20 de fevereiro de 2008

Transexual que perdeu guarda de bebê sofre nova derrota judicial

A Justiça de São José do Rio Preto (SP) negou o pedido de afastamento do promotor de Justiça Cláudio Santos de Moraes do processo de adoção de uma criança de 15 meses. O pedido de afastamento do promotor foi apresentado pelo transexual Roberta Luiz Góes, cabelereira, de 30 anos.

Roberta perdeu a guarda da criança, de quem cuidava há um ano. Ela tentou afastar o promotor porque ele, encarregado de analisar o processo de adoção, obteve liminar do Tribunal de Justiça de São Paulo para impedir que o transexual continue a cuidar do bebê. O menino foi levado para um abrigo.

O advogado Rogério Vinicius dos Santos, que pediu à Justiça, em nome de Roberta, que o promotor seja afastado do caso, disse ao saite Globo.com que vai recorrer contra a decisão. Ele apresentou ao juiz da Vara de Família de São José do Rio Preto um recurso chamado exceção de suspeição. O juiz Osni Assis Pereira recusou o recurso por entender que não se aplica ao caso em julgamento. O magistrado também disse que os motivos alegados pela defesa do transexual não tornam o promotor suspeito.

O advogado afirma que o promotor não tem condições de continuar no processo de adoção, “porque não admite sequer a existência do transexual Roberto como pessoa.” Para o advogado, essa postura vai contra o princípio de que o promotor que trata de processo de adoção deve ser neutro.

O promotor, por sua vez, afirma que está apenas fazendo seu trabalho. “Não é preconceito. Isso aqui não é brincadeira. Não posso submeter uma criança a testes. Tenho de encontrar uma família para cuidar dela”, afirmou.

Para entender o caso

1. Roberta disse que a avó do menino a procurou há cerca de um ano pedindo para que ela cuidasse do bebê, na ocasião com dois meses. O menino estava doente e precisou passar por tratamento médico.

2. A transexual afirma que já passou por três testes psicossociais, que comprovaram sua capacidade para cuidar do bebê. De acordo com ela, há cerca de um ano a mãe decidiu passar a guarda da criança para ela. Roberta conta que decidiu, então, entrar com pedido judicial para ficar definitivamente com o bebê.

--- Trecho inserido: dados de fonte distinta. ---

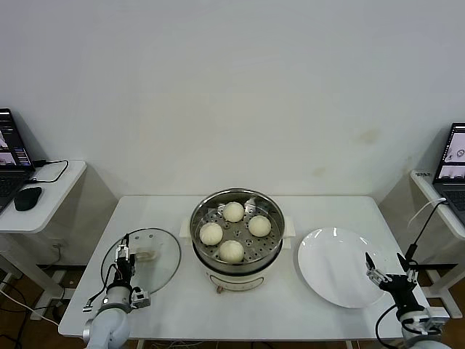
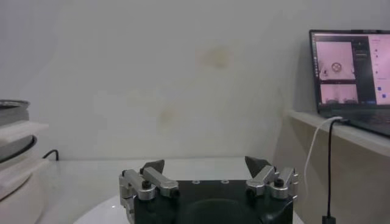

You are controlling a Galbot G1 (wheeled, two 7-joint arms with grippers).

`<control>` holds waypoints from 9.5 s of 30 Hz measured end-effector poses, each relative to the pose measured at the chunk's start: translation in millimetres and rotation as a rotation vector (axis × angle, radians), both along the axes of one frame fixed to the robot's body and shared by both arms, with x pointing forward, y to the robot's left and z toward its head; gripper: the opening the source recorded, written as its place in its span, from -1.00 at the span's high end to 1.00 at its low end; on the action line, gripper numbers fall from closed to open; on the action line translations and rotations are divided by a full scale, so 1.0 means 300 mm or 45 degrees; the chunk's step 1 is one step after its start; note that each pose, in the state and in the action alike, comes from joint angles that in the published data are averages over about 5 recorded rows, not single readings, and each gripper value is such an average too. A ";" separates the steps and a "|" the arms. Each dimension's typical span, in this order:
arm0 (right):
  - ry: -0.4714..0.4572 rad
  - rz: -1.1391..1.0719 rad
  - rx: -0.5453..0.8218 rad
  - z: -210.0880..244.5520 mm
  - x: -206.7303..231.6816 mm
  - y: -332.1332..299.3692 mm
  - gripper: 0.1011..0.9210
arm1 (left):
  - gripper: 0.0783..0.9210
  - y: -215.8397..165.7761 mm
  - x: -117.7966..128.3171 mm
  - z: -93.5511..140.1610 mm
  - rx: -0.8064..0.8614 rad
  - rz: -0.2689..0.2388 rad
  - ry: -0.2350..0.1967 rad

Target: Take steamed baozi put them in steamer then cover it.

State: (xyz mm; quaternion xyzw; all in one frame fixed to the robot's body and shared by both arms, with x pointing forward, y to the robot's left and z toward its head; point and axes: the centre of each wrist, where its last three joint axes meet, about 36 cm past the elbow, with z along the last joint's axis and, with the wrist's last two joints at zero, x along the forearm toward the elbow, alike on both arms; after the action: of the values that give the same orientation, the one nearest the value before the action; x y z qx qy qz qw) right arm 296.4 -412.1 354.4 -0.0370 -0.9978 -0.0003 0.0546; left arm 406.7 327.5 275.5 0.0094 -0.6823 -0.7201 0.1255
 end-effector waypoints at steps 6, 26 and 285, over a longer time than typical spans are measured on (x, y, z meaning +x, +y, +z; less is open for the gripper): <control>0.002 0.000 -0.002 -0.005 -0.004 -0.001 -0.76 | -0.77 0.000 0.029 -0.012 -0.011 0.016 -0.009; 0.006 -0.003 -0.012 -0.011 -0.020 -0.002 -0.76 | -0.12 0.013 0.032 -0.057 -0.047 0.041 -0.022; 0.213 0.150 0.031 0.080 -0.067 0.337 -0.76 | -0.77 -0.239 -0.593 0.392 -1.660 0.137 -0.081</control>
State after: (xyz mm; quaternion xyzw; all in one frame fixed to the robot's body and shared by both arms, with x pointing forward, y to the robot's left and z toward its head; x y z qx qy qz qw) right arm 276.2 -311.1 378.3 0.0226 -0.9901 -0.0061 0.1382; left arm 228.9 255.8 393.1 -0.0133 -0.9810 -0.1509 0.1211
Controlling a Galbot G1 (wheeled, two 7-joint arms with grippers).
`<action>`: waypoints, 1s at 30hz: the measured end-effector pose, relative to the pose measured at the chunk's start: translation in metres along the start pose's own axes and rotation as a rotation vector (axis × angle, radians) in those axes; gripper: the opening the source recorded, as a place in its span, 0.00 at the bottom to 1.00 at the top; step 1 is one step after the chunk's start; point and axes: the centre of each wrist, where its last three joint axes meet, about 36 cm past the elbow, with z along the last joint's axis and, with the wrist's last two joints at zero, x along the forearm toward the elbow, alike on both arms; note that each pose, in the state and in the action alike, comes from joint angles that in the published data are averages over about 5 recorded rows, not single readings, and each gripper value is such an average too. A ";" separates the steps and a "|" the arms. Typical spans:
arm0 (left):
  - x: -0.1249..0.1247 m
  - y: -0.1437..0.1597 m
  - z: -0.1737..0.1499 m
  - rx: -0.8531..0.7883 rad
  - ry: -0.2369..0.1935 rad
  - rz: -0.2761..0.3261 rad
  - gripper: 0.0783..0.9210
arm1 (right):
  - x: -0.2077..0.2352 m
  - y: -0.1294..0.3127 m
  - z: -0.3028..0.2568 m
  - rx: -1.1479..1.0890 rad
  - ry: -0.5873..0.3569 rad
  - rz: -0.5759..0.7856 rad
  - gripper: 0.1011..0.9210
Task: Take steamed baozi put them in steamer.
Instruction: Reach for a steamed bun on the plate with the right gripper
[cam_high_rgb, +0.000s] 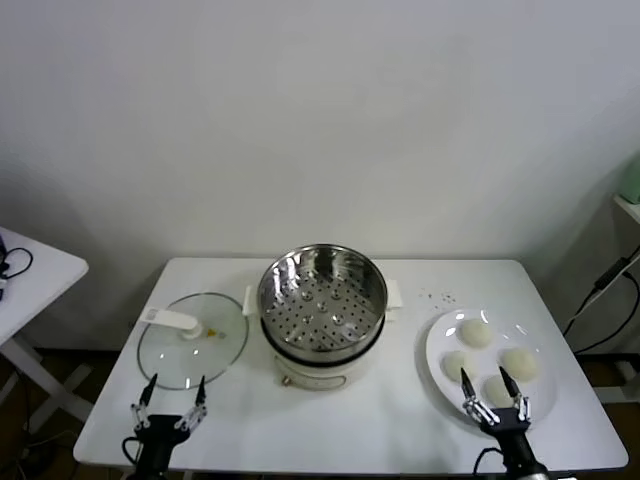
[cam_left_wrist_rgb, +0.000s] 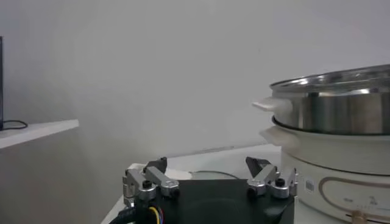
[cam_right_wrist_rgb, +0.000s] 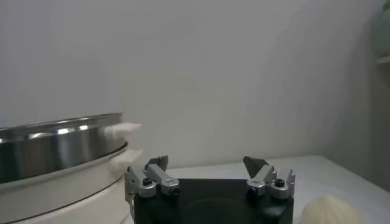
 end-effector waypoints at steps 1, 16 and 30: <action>0.000 0.000 0.000 0.000 0.000 0.000 0.88 | -0.005 -0.002 -0.002 0.005 0.002 -0.001 0.88; 0.001 -0.002 0.000 -0.009 -0.006 0.006 0.88 | -0.139 -0.050 -0.099 0.308 0.205 -0.155 0.88; 0.003 -0.003 -0.002 -0.023 -0.015 0.013 0.88 | -0.214 -0.087 -0.199 0.803 0.501 -0.454 0.88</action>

3. Em recurso ao TJ-SP, no entanto, o promotor Moraes conseguiu uma liminar que retirou a criança da cabeleireira e a colocou em um abrigo da cidade, onde ficará até a decisão definitiva sobre a guarda.

4. A decisão judicial motivou um protesto do Centro de Referência em Direitos de Gays Lésbicas, Bissexuais e Transgêneros (GLTB) da cidade, em frente do Foro de São José do Rio Preto. A Associação procurou o Conselho Municipal de Direitos da Criança e do Adolescente (CMDVA) para tentar o apoio à causa da transexual.

5. Roberta conta que ela e o companheiro, que tem 40 anos, já planejavam adotar uma criança. “Foi uma coisa pensada. A única coisa que foi surpresa foi ele ter aparecido na nossa vida assim”, disse a cabeleireira.

6. O promotor sustenta que o bebê não pode conviver com um casal “anormal” e não levaria uma vida “normal” sem a presença de um pai e de uma mãe. A manifestação da transexual não comoveu o promotor da Infância e da Juventude, que considerou o ato como “não-civilizado”.

7. O processo depende de duas decisões: uma, da Justiça de São José do Rio Preto, sobre o pedido de guarda da criança feito por Roberta; outra, no Tribunal de Justiça de São Paulo, ao julgar o mérito do agrravo, sobre o pedido do MP contra a adoção do garoto pela transexual.